What is being asked:
Repeat the listing in full, exactly as it stands.

Recorded information:
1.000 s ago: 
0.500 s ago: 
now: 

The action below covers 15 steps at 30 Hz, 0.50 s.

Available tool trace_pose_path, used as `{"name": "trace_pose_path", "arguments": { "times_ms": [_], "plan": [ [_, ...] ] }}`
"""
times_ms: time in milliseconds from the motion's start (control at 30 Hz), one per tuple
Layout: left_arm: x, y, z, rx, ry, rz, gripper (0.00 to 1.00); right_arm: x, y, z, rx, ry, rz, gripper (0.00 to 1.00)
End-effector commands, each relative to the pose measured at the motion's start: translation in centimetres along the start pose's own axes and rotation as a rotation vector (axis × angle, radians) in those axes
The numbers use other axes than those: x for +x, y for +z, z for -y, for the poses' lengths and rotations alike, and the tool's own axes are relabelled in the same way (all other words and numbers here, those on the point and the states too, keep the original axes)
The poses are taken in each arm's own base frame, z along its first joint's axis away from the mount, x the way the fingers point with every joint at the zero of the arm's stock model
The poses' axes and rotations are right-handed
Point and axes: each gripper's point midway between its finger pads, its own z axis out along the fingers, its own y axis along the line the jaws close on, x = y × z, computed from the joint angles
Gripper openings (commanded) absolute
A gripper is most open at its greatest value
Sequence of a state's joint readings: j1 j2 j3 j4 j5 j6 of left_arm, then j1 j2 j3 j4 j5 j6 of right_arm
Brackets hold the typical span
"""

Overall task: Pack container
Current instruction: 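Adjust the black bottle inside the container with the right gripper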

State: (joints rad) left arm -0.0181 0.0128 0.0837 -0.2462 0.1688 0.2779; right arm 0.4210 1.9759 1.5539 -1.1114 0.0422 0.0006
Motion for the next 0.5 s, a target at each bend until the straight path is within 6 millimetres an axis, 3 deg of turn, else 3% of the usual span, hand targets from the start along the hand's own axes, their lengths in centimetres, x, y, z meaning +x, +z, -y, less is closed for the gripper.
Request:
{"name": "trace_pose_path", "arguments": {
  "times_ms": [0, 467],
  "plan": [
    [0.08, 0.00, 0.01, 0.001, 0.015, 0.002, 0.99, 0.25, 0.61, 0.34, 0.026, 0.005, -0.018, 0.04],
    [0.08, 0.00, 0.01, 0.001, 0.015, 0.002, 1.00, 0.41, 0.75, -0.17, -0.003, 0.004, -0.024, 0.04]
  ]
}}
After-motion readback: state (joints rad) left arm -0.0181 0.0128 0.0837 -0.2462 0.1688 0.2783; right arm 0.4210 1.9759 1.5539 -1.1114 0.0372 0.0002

Written reply:
1.000 s ago: 
0.500 s ago: 
now: 

The action below covers 15 steps at 30 Hz, 0.50 s.

Available tool trace_pose_path, used as `{"name": "trace_pose_path", "arguments": { "times_ms": [_], "plan": [ [_, ...] ] }}`
"""
times_ms: time in milliseconds from the motion's start (control at 30 Hz), one per tuple
Layout: left_arm: x, y, z, rx, ry, rz, gripper (0.00 to 1.00); right_arm: x, y, z, rx, ry, rz, gripper (0.00 to 1.00)
End-effector commands, each relative to the pose measured at the motion's start: translation in centimetres along the start pose's own axes and rotation as a rotation vector (axis × angle, radians) in those axes
The numbers use other axes than those: x for +x, y for +z, z for -y, for the poses' lengths and rotations alike, and the tool's own axes are relabelled in the same way (all other words and numbers here, those on the point and the states too, keep the original axes)
The poses are taken in each arm's own base frame, z along its first joint's axis away from the mount, x the way the fingers point with every joint at the zero of the arm's stock model
The poses' axes and rotations are right-handed
Point and axes: each gripper's point midway between its finger pads, its own z axis out along the fingers, its own y axis along the line the jaws close on, x = y × z, computed from the joint angles
Gripper openings (commanded) absolute
A gripper is most open at its greatest value
Sequence of a state's joint readings: j1 j2 j3 j4 j5 j6 of left_arm, then j1 j2 j3 j4 j5 j6 of right_arm
Brackets hold the typical span
"""

Overall task: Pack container
Current instruction: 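Adjust the black bottle inside the container with the right gripper
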
State: (joints rad) left arm -0.0181 0.0128 0.0837 -0.2462 0.1688 0.2779; right arm 0.4210 1.9759 1.5539 -1.1114 0.0422 0.0006
Motion for the next 0.5 s, a target at each bend until the straight path is within 6 millimetres an axis, 3 deg of turn, else 3% of the usual span, hand targets from the start along the hand's own axes, their lengths in centimetres, x, y, z meaning +x, +z, -y, less is closed for the gripper.
Request:
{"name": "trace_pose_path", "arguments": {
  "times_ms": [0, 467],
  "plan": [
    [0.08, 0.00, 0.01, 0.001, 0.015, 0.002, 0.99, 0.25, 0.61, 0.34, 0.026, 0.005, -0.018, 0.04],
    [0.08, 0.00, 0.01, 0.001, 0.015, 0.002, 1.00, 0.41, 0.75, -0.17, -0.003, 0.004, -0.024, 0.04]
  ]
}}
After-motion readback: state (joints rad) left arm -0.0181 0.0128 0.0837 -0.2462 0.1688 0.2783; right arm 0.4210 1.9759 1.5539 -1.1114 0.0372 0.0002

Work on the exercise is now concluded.